Employers must analyze these factors to determine whether: (i)
there is a direct relationship between the criminal conviction and
the employment held by (or to be held by) the person; or (ii) the
granting or continuation of the employment would involve an
unreasonable risk to property or to the safety or welfare of
specific individuals or the general public.

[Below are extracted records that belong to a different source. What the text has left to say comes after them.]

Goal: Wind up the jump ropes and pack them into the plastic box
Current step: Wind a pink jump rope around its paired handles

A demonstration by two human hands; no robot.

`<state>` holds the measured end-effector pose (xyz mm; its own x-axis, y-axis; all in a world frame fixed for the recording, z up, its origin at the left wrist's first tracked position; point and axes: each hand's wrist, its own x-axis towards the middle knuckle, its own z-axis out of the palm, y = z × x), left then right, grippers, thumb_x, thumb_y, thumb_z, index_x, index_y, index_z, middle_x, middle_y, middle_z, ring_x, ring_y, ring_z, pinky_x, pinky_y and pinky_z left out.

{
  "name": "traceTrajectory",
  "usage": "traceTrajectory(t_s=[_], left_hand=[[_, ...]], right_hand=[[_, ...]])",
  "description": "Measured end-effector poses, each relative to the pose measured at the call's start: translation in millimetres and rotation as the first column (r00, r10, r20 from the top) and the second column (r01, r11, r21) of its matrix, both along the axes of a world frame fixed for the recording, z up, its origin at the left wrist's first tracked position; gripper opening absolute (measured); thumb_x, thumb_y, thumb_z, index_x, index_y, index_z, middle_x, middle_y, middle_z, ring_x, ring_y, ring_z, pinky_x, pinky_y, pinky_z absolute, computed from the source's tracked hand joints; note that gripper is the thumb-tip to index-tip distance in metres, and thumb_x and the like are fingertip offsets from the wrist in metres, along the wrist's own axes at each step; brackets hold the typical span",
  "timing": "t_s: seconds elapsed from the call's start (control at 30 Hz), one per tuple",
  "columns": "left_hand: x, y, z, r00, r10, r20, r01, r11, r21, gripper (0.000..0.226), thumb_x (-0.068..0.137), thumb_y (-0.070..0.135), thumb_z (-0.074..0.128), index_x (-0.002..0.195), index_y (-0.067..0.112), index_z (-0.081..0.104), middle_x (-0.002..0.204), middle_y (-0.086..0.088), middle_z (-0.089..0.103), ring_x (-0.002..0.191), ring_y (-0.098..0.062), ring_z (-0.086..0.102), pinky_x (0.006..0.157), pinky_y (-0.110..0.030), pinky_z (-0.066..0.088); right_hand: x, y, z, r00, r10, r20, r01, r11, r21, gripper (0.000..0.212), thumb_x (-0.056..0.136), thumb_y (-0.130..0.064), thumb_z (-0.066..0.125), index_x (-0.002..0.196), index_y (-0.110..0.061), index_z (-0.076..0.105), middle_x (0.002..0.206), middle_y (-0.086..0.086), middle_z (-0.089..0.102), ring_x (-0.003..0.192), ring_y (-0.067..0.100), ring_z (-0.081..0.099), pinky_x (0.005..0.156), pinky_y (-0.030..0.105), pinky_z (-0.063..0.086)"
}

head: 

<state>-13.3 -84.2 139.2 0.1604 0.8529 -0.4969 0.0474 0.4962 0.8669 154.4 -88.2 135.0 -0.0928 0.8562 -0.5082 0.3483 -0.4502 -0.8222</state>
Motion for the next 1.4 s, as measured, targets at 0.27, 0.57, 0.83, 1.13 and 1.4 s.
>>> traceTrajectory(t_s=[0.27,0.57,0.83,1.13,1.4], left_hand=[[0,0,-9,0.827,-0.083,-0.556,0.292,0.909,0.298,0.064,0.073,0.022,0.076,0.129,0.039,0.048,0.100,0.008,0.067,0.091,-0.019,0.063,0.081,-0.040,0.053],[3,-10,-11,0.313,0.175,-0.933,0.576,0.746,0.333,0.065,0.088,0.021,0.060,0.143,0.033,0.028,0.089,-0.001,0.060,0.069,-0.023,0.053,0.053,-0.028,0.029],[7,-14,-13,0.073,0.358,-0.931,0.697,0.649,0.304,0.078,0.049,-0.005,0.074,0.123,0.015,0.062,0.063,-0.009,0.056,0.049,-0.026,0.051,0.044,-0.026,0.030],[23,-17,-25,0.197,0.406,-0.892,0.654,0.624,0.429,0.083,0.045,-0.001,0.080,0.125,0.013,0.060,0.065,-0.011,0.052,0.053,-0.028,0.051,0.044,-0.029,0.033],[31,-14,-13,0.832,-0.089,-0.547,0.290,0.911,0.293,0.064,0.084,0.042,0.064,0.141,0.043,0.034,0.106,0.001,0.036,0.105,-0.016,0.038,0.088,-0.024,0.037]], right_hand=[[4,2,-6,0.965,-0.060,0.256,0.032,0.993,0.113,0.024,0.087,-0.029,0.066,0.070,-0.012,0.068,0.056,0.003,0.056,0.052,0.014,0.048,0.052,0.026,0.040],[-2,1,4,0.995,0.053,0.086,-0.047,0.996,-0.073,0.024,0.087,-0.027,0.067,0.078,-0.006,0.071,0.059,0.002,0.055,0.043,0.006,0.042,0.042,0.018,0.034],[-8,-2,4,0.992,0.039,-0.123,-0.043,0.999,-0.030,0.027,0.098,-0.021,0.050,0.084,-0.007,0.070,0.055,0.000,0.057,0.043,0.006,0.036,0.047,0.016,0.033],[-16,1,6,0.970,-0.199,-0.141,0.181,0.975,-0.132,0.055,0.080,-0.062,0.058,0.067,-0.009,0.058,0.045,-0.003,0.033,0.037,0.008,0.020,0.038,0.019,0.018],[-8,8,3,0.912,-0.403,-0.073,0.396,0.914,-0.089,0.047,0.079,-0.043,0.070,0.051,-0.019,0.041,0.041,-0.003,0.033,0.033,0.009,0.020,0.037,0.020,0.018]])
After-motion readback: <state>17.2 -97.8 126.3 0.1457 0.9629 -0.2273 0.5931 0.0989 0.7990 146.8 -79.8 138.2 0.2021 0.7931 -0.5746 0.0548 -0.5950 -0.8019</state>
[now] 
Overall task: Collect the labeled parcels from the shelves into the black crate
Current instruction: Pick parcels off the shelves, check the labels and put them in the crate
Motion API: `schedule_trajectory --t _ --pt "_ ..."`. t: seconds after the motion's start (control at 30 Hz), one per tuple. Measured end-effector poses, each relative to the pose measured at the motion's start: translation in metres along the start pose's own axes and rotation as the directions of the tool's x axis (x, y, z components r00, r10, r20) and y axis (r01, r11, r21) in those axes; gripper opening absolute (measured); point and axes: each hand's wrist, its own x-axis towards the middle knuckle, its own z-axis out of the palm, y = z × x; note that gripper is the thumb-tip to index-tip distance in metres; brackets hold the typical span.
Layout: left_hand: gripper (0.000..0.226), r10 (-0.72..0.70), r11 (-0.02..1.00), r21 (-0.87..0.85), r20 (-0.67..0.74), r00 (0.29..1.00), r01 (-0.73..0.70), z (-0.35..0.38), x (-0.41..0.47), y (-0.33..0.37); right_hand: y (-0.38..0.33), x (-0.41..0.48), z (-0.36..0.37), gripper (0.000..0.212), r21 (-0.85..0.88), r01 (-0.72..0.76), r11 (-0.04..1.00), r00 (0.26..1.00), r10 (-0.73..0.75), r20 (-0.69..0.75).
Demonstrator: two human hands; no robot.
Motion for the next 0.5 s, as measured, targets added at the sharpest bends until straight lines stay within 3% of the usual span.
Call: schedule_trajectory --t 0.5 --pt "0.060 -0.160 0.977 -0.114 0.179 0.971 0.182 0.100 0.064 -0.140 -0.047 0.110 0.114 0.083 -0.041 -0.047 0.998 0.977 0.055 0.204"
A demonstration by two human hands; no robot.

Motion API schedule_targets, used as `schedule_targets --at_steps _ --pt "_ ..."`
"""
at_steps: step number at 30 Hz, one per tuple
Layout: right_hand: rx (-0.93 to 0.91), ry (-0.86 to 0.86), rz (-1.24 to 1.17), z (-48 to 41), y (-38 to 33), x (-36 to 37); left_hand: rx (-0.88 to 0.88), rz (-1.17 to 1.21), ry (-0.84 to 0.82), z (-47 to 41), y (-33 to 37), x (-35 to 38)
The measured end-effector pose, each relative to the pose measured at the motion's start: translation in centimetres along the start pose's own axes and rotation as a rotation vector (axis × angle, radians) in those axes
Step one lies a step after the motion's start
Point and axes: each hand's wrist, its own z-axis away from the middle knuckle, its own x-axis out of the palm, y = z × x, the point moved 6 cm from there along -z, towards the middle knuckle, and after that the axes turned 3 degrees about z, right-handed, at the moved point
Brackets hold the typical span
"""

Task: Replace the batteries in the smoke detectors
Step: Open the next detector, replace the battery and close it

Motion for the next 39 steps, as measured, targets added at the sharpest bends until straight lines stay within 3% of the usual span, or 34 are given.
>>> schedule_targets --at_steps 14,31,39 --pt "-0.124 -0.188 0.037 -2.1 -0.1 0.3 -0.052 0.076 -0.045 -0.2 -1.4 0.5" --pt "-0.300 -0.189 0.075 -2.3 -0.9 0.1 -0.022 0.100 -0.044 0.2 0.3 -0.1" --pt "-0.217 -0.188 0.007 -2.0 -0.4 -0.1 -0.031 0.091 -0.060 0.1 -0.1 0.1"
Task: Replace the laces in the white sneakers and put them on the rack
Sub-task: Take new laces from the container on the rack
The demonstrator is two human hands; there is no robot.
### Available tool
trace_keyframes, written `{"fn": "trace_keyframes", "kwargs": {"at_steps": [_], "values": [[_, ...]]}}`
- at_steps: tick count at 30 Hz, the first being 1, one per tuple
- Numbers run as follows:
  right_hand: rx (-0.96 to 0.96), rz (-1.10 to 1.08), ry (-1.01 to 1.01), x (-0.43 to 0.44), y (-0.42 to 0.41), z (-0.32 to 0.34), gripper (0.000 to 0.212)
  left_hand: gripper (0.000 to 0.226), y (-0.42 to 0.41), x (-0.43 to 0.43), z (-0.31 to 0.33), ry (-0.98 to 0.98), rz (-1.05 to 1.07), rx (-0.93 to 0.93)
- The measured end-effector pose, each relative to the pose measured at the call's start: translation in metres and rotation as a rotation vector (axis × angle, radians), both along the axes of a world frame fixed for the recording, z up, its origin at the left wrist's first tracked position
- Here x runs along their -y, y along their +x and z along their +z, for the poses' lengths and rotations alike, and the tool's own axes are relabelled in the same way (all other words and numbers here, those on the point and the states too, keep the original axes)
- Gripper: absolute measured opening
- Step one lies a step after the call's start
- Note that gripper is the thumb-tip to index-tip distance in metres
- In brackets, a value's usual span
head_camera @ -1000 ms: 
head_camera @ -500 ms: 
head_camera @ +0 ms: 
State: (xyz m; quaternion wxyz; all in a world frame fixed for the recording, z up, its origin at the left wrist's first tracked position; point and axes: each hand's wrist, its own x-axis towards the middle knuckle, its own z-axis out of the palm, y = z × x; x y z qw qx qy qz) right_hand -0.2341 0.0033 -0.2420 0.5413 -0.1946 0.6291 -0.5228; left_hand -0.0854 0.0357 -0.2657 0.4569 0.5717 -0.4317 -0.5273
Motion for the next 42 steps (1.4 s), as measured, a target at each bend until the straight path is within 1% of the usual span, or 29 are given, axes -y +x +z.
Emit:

Consideration of Currently Pending Arrests or Criminal
Accusations

Perhaps most significantly, Local Law 4 now requires employers
to also evaluate specific factors before taking adverse action
against applicants or employees based on a currently
pending
arrest or criminal accusation. Up until this
amendment, the law did not require employers to take any factors
into consideration before acting based on a currently pending
arrest or criminal accusation.

These factors, which are very similar (but not identical) to the
Article 23-A factors noted above, include:

  1. the policy of NYC to overcome stigma toward and unnecessary
    exclusion of persons with criminal justice involvement in the areas
    of licensure and employment;

  2. the specific duties and responsibilities necessarily related to
    the employment held by (or to be held by) the person;

  3. the bearing, if any, of the criminal offense or offenses for
    which the applicant or employee was convicted, or that are alleged
    in the case of pending arrests or criminal accusations, on the
    applicant or employee’s fitness or ability to perform one or
    more such duties or responsibilities;

  4. whether the person was 25 years of age or younger at the time
    of occurrence of the criminal offense or offenses for which the
    person was convicted, or that are alleged in the case of pending
    arrests or criminal accusations, which fact shall serve as a
    mitigating factor;

  5. the seriousness of such offense or offenses;

  6. the legitimate interest of the public agency or private
    employer in protecting property, and the safety and welfare of
    specific individuals or the general public; and

  7. any additional information produced by the applicant or
    employee, or produced on their behalf, in regards to their
    rehabilitation or good conduct, including history of positive
    performance and conduct on the job or in the community, or any
    other evidence of good conduct.

Similar to the requirement for prior criminal convictions,
employers are now required to evaluate the above factors to decide
whether adverse action may be taken based on a pending arrest or
criminal accusation either because there is a direct relationship
between the alleged wrongdoing and the job or employment would
involve an unreasonable risk to property or people’s
safety.

In addition, before taking any adverse employment action based
on a pending arrest or criminal accusation, an employer is now
required to:

  • request information from the applicant or employee regarding
    the enumerated factors;

  • consider the impact of each of the factors on the “direct
    relationship” and “unreasonable risk” analyses;

  • provide the applicant/employee with a written copy of such
    analysis, as well as any supporting documents and the
    employer’s reasons for taking the adverse action; and

  • allow the applicant/employee a reasonable time to respond
    before taking adverse action.

This is the same process that is presently required under the
FCA before an employer may take adverse action based on a prior
criminal conviction (referred to by the Commission as the
“Fair Chance Process”).

Codified Definition of “Conditional Offer of
Employment”

Under the FCA employers are prohibited from making inquiries
into or considering an applicant’s criminal history until a
conditional offer of employment has been made. In its original
form, the statute did not include a definition of what constitutes
such a conditional offer, though the Commission set forth a
definition in its legal enforcement guidance on the law.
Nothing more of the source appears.